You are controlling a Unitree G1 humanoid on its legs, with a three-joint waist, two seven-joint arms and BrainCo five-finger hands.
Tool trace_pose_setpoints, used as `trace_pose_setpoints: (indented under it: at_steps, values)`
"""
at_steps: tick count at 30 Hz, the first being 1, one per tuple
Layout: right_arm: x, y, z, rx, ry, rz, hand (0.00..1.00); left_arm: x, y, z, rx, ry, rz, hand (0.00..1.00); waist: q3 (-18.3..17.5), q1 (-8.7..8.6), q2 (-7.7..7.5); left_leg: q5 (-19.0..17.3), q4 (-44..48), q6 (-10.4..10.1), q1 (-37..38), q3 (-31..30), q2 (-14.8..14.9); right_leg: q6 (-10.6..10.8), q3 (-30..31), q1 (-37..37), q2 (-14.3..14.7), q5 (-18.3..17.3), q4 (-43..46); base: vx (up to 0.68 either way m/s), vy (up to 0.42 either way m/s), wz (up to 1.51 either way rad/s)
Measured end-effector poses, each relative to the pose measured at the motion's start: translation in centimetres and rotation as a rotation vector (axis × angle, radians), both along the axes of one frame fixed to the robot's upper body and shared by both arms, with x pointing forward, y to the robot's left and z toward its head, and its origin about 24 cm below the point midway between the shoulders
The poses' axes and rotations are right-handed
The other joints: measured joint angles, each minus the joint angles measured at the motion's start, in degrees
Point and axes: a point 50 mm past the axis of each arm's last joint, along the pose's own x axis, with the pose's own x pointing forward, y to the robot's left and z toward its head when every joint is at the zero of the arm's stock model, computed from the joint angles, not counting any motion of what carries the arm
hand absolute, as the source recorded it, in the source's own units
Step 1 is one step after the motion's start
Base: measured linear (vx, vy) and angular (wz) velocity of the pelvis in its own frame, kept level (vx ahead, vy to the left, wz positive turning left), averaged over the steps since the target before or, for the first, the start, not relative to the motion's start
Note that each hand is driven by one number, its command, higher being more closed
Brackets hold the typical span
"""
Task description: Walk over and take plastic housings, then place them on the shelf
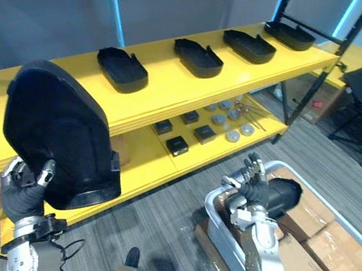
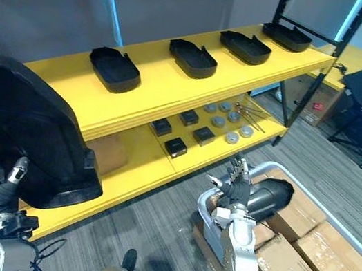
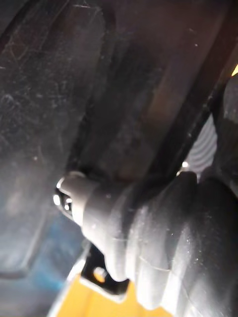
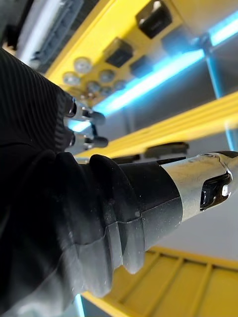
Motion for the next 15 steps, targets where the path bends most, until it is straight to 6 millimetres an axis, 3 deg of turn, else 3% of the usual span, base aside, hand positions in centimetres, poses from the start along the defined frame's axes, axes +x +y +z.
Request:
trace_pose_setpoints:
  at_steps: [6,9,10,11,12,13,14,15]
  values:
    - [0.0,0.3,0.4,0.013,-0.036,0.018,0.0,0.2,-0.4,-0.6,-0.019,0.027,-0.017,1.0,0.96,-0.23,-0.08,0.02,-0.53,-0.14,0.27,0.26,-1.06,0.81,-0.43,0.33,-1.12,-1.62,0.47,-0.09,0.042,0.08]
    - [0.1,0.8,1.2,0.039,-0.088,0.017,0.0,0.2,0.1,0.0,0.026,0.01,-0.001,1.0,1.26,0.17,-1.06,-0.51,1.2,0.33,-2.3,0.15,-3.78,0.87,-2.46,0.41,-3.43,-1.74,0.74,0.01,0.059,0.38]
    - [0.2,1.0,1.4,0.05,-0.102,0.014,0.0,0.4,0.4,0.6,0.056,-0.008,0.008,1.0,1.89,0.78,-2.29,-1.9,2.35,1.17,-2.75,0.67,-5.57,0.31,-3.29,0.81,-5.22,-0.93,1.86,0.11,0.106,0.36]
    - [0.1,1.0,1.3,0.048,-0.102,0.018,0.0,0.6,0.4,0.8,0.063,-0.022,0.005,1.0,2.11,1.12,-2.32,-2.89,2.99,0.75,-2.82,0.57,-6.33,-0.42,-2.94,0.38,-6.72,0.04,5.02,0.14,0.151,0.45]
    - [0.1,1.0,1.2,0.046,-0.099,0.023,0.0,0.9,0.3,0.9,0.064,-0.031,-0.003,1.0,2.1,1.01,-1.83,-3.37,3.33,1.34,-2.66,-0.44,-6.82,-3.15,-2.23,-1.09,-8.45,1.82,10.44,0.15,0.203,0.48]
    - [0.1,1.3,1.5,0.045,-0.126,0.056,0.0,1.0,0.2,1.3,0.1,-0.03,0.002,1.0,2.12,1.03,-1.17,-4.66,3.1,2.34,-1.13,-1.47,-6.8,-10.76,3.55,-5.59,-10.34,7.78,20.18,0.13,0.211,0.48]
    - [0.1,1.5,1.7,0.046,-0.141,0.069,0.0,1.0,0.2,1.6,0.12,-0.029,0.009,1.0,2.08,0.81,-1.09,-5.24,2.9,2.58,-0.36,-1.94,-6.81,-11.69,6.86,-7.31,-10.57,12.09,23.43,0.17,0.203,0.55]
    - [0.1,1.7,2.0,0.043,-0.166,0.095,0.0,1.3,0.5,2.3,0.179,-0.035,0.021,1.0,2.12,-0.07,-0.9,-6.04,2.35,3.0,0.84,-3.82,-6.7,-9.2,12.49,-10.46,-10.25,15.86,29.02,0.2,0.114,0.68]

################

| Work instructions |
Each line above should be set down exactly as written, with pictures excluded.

| Answer box |
You are controlling a Unitree G1 humanoid on its legs, with a three-joint waist, two seven-joint arms and BrainCo five-finger hands.
Tool trace_pose_setpoints, used as `trace_pose_setpoints: (indented under it: at_steps, values)`
"""
at_steps: tick count at 30 Hz, the first being 1, one per tuple
Layout: right_arm: x, y, z, rx, ry, rz, hand (0.00..1.00); left_arm: x, y, z, rx, ry, rz, hand (0.00..1.00); waist: q3 (-18.3..17.5), q1 (-8.7..8.6), q2 (-7.7..7.5); left_leg: q5 (-19.0..17.3), q4 (-44..48), q6 (-10.4..10.1), q1 (-37..38), q3 (-31..30), q2 (-14.8..14.9); right_leg: q6 (-10.6..10.8), q3 (-30..31), q1 (-37..37), q2 (-14.3..14.7), q5 (-18.3..17.3), q4 (-43..46); base: vx (up to 0.68 either way m/s), vy (up to 0.42 either way m/s), wz (up to 1.51 either way rad/s)
Measured end-effector poses, each relative to the pose measured at the motion's start: translation in centimetres and rotation as a rotation vector (axis × angle, radians), both along the axes of one frame fixed to the robot's upper body and shared by both arms, with x pointing forward, y to the robot's left and z toward its head, and its origin about 24 cm below the point midway between the shoulders
The poses' axes and rotations are right-handed
The other joints: measured joint angles, each minus the joint angles measured at the motion's start, in degrees
Point and axes: a point 50 mm past the axis of each arm's last joint, along the pose's own x axis, with the pose's own x pointing forward, y to the robot's left and z toward its head when every joint is at the zero of the arm's stock model, computed from the joint angles, not counting any motion of what carries the arm
hand absolute, as the source recorded it, in the source's own units
Step 1 is one step after the motion's start
Base: measured linear (vx, vy) and angular (wz) velocity of the pelvis in its own frame, kept level (vx ahead, vy to the left, wz positive turning left), averaged over the steps since the target before or, for the first, the start, not relative to the motion's start
Note that each hand is driven by one number, its command, higher being more closed
Brackets hold the typical span
"""
Task description: Walk over and take plastic housings, then place them on the shelf
Motion for the next 15 steps, targets where the path bends most, until it is straight to 6 millimetres an axis, 3 deg of turn, else 3% of the usual span, base aside, hand positions in centimetres, poses from the start along the defined frame's axes, axes +x +y +z.
Request:
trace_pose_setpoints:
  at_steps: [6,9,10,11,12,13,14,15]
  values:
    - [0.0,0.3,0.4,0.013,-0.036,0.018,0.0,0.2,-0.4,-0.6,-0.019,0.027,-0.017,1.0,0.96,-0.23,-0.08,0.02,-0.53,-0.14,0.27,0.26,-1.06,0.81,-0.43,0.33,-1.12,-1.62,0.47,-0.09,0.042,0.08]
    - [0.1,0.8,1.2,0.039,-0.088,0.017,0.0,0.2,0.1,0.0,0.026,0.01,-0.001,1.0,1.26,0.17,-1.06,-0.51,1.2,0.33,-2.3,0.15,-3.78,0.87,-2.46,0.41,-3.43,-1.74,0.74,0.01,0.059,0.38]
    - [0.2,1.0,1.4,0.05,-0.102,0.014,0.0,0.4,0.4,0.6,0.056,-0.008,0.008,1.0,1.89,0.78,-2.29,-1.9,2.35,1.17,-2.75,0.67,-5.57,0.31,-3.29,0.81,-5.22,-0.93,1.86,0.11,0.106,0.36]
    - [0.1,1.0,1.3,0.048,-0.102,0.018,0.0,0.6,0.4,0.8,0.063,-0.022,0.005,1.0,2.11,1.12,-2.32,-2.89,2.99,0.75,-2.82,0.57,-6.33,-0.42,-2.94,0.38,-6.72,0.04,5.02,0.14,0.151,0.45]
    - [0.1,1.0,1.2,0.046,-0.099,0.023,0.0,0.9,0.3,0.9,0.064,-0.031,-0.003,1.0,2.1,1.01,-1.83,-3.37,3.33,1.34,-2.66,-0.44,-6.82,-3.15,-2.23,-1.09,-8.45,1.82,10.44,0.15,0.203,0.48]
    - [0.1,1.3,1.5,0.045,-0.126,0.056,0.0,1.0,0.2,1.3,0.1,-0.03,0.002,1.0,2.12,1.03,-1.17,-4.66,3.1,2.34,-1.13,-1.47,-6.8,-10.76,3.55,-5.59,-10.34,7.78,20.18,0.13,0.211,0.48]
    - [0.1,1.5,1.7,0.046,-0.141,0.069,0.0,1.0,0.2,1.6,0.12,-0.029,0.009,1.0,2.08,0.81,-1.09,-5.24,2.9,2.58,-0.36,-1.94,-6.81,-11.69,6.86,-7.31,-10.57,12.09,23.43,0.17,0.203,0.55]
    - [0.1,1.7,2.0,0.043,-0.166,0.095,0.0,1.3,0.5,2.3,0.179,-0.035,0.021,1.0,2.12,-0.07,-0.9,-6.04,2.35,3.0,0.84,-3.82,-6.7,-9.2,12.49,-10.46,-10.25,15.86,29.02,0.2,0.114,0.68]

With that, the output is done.